## Problem to solve
Copy out each line of the data that holds the string "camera".

## Available data
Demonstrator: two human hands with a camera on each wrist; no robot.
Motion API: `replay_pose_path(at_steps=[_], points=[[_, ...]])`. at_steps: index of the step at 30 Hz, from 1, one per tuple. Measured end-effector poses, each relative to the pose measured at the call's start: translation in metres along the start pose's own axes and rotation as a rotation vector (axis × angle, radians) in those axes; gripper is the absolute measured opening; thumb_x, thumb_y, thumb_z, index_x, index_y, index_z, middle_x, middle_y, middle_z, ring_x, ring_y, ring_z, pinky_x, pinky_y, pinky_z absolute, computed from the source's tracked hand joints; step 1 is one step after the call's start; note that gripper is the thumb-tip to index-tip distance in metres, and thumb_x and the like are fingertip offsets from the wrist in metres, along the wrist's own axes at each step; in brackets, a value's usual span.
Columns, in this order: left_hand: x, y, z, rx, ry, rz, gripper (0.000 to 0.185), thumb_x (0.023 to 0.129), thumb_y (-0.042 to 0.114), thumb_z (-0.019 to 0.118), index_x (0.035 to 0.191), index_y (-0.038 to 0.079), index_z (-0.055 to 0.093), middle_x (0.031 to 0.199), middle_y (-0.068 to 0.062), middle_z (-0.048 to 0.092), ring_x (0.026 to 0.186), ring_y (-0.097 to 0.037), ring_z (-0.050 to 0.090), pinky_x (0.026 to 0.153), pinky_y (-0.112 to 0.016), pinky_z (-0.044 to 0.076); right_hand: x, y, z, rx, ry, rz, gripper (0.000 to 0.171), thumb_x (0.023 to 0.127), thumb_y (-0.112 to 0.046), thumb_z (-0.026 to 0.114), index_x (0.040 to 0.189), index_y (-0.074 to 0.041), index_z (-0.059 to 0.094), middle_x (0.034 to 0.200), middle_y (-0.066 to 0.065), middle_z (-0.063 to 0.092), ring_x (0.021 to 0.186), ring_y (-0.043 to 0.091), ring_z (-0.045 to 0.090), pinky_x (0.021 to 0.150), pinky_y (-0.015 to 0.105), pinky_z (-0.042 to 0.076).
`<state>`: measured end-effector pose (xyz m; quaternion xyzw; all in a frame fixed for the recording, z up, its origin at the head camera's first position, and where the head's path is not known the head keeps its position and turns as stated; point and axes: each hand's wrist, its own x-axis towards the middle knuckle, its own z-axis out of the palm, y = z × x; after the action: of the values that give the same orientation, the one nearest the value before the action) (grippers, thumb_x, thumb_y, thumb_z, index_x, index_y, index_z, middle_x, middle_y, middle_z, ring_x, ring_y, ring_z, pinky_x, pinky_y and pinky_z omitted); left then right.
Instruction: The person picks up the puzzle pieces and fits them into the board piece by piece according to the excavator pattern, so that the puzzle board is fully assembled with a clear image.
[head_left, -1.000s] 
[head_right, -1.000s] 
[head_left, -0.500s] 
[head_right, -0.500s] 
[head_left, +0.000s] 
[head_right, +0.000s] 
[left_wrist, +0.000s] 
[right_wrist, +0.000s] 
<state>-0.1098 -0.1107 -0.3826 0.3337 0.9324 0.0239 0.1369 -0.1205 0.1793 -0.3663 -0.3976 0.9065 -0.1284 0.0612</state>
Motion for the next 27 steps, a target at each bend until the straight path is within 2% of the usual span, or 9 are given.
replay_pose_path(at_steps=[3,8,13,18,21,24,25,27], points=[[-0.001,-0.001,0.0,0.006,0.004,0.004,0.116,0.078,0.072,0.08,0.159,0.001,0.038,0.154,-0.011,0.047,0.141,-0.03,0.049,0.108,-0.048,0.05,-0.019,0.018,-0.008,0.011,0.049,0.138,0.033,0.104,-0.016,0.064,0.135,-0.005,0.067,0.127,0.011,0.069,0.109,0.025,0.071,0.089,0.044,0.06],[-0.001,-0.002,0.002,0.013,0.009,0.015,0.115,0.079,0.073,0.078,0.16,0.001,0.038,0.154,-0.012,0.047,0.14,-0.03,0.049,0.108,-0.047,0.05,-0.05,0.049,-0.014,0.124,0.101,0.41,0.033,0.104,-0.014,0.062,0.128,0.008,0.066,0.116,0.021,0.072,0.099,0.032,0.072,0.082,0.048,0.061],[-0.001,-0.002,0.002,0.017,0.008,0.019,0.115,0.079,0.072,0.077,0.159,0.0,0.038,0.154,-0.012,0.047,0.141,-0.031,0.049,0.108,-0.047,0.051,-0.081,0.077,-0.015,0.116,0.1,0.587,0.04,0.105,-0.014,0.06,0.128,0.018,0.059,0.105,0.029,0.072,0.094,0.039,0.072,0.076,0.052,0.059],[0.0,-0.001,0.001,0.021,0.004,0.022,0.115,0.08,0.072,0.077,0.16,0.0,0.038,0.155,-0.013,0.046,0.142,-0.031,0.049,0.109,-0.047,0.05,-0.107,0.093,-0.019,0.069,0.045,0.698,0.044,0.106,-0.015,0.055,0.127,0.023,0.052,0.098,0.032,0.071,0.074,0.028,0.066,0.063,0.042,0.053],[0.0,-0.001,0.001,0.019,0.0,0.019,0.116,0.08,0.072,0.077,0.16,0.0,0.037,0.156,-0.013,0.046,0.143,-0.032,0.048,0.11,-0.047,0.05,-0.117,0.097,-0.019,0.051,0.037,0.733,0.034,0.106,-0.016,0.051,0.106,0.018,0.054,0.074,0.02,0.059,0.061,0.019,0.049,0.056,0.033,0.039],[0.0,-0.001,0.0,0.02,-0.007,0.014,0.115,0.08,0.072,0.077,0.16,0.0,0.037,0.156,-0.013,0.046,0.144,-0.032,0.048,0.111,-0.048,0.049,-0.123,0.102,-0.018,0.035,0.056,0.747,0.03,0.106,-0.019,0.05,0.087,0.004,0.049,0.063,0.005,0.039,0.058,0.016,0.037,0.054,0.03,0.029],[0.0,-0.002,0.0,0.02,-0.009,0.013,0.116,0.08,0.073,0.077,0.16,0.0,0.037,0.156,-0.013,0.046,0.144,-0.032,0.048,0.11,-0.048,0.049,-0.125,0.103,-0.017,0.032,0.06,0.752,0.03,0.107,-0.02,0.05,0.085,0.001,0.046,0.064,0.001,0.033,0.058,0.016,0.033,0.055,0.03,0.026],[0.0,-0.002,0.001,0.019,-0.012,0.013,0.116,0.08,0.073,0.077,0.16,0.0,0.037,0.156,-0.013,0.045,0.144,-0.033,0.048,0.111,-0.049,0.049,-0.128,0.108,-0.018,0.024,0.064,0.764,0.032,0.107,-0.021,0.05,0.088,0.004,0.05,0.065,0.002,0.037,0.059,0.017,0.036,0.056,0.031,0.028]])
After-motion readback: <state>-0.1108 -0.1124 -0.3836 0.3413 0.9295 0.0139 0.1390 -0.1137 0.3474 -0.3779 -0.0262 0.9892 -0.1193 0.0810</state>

## Exercise output
Demonstrator: two human hands with a camera on each wrist; no robot.
`<state>`: measured end-effector pose (xyz m; quaternion xyzw; all in a frame fixed for the recording, z up, its origin at the head camera's first position, and where the head's path is not known the head keeps its position and turns as stated; point and axes: each hand's wrist, its own x-axis towards the middle knuckle, its own z-axis out of the palm, y = z × x; after the action: of the values that give the same orientation, the one nearest the value before the action) (grippers, thumb_x, thumb_y, thumb_z, index_x, index_y, index_z, middle_x, middle_y, middle_z, ring_x, ring_y, ring_z, pinky_x, pinky_y and pinky_z omitted); left then right.

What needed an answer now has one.